Ainsi, des traditions et des valeurs complexes tendent-elles à se cristalliser en un mode de représentation de soi dominant au sein d’une communauté, représentation de soi corrélative d’une certaine vision du monde et de la réalité. Dans ce cadre, les individus sont susceptibles, dans une certaine mesure, de s’aliéner imaginairement à l’ordre établi, parce qu’ils y trouvent également des bénéfices, matériels et symboliques. Surtout, ils rencontrent là un moyen d’éviter d’affronter l’angoisse d’une division irréductible du social (en classes, en genres, en ethnies, etc.) et d’une fondation originairement violente des institutions politiques.

La dynamique d’aveuglement dans l’imaginaire social est alors d’autant plus intense qu’elle se trouvera renforcée, dans certains cas, par une adhésion à la langue elle-même, langue investie psychiquement comme un symbole identitaire fort. Si B. Anderson en envisage certaines conditions de possibilités (Anderson, 2002), et que E. Benveniste nous éclaire sur l’articulation entre langue, subjectivité et catégories de pensée [8], c’est surtout le devenir de la langue allemande entre le XVIIe et la fin du XXe siècle qui peut nous offrir un modèle de réflexion paradigmatique. Restituer la complexité de son histoire en quelques lignes ne permet pas d’en faire apparaître la richesse et les paradoxes. Indiquons néanmoins que la focalisation nationaliste sur la langue allemande, de la part de certains courants de pensées, ajoutée à la violence totalitaire infligée à celle-ci sous le IIIème Reich [9], a pu en faire à la fois une source d’investissement psychique très forte et un vecteur de simplification voire de déformation du réel. L’ensemble des débats autour de cette question de la langue allemande [10], dans les années 1950-60, notamment avec T.W. Adorno et H. Arendt, ou encore de la part de poètes comme P. Celan, I. Bachmann ou N. Sachs, a montré l’importance d’une mise à distance de la langue afin de réduire les risques d’aveuglement dans l’adhésion à une culture et à une communauté politique.

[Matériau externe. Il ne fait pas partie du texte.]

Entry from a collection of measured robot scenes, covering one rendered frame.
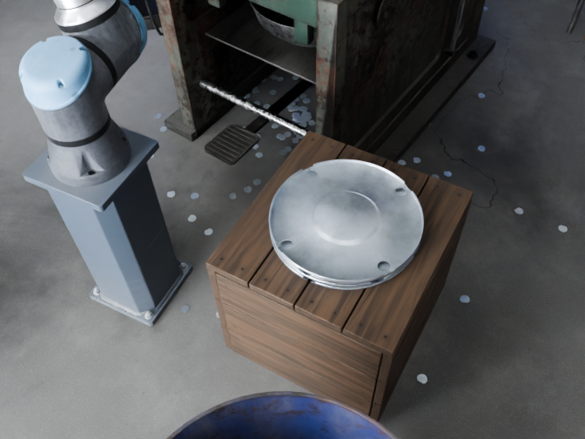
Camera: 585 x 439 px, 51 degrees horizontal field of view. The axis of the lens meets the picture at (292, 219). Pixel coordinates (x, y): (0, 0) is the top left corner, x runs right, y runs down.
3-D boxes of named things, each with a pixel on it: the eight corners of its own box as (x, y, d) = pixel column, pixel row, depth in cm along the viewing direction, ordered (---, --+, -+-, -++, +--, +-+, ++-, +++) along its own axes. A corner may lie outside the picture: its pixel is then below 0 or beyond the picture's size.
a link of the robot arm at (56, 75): (27, 133, 107) (-4, 70, 96) (69, 85, 114) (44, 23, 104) (86, 149, 104) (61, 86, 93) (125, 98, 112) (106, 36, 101)
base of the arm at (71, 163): (98, 197, 110) (82, 159, 102) (34, 171, 115) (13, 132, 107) (146, 143, 118) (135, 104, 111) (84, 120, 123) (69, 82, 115)
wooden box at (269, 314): (376, 427, 128) (393, 354, 101) (225, 347, 140) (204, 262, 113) (445, 284, 149) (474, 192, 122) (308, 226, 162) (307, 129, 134)
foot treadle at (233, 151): (233, 178, 158) (231, 164, 154) (205, 161, 162) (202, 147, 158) (356, 59, 187) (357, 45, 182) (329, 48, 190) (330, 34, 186)
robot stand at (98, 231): (152, 327, 144) (100, 207, 109) (89, 298, 150) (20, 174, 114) (194, 267, 154) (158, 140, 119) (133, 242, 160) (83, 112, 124)
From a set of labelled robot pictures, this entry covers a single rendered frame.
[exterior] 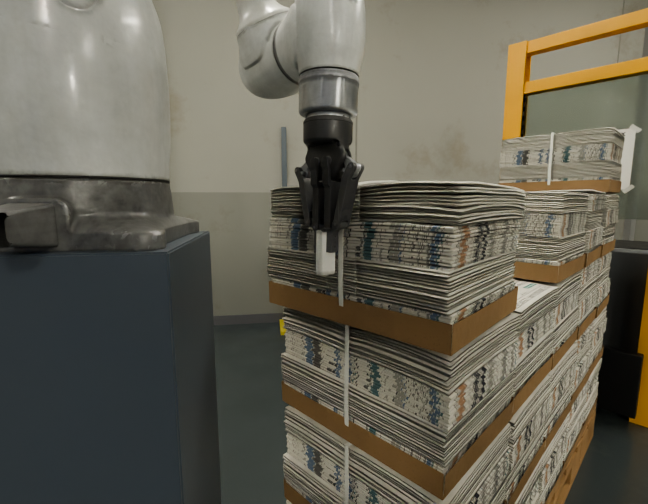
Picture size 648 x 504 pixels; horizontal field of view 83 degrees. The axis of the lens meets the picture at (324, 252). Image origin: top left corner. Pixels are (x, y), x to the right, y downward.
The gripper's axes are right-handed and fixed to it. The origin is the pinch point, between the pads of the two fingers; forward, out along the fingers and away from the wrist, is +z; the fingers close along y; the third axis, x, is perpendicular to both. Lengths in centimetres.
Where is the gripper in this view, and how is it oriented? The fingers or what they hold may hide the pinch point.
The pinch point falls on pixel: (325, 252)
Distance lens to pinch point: 57.9
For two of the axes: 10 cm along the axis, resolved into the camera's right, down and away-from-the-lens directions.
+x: -7.1, 0.8, -7.0
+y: -7.1, -1.0, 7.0
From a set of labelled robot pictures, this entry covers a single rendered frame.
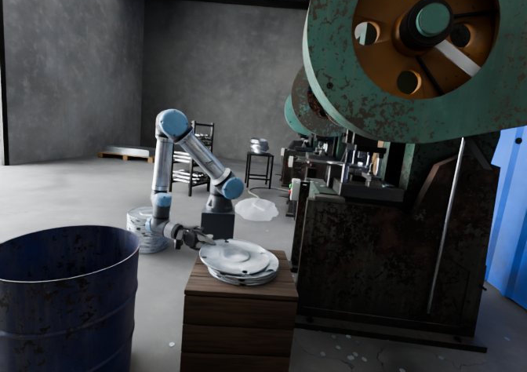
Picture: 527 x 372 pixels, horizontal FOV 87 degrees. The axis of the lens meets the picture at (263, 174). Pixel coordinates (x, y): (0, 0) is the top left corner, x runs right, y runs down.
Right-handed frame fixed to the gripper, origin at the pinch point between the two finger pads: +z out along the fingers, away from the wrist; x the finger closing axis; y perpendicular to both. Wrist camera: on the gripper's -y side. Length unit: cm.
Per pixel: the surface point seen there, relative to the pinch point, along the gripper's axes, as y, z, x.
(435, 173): 38, 86, -46
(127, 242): -21.5, -25.9, -1.4
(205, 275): -15.6, 6.5, 4.7
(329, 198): 26, 44, -26
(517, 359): 44, 139, 32
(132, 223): 43, -82, 24
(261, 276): -11.6, 27.0, 0.2
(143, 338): -17.1, -17.9, 41.2

Mais les questions de l’imaginaire social et de la langue s’articulent aussi à celle des institutions, et particulièrement aux institutions d’Etat et aux institutions culturelles. Comme on peut le faire apparaître avec M. Weber (Weber, 1995 : 64-74), la formation de la subjectivité s’articule à l’édification des institutions bureaucratiques et à leur mode de légitimation, fondé certes sur la rationalité en finalité mais n’excluant pas les autres types de déterminants de l’activité sociale. Il en résulte là encore un risque — toujours tendanciel et non absolument avéré ni strictement déterminé — que les individus se conforment aux modes de comportement et de représentation véhiculés par l’institution à laquelle ils appartiennent (on se souviendra notamment de l’insistance de Weber sur la figure du fonctionnaire d’État). L’institution génère donc bien, elle aussi, des dynamiques susceptibles d’alimenter des effets de servitude volontaire. Et ceci sera d’autant plus le cas si elle a recours à de puissants bénéfices matériels et symboliques, capables d’alimenter le désir de ses membres. Dans le cadre des régimes totalitaires, notamment celui du régime soviétique [11], le monopole du contrôle de toutes les institutions, la terreur politique et la différenciation des salaires et des statuts, ont joué un rôle central. Quant aux régimes démocratiques depuis les années 1920, avec leur capacité à générer du désir et de la frustration grâce aux industries de la culture et du loisir, ils ont trouvé un autre mode, certes plus respectueux de l’individu et des libertés fondamentales, pour générer de l’adhésion envers un système dont nous percevons chaque jour davantage les limites. Bien que les analyses abondent sur cette question, elle aussi très discutée, nous pouvons nous référer aux analyses d’E. Bernays (Bernays, 2007) ainsi qu’à celles d’Adorno [12], afin de déceler combien c’est avant tout du désir et de sa captation dans les leurres de son appropriation marchande qu’il est ici question.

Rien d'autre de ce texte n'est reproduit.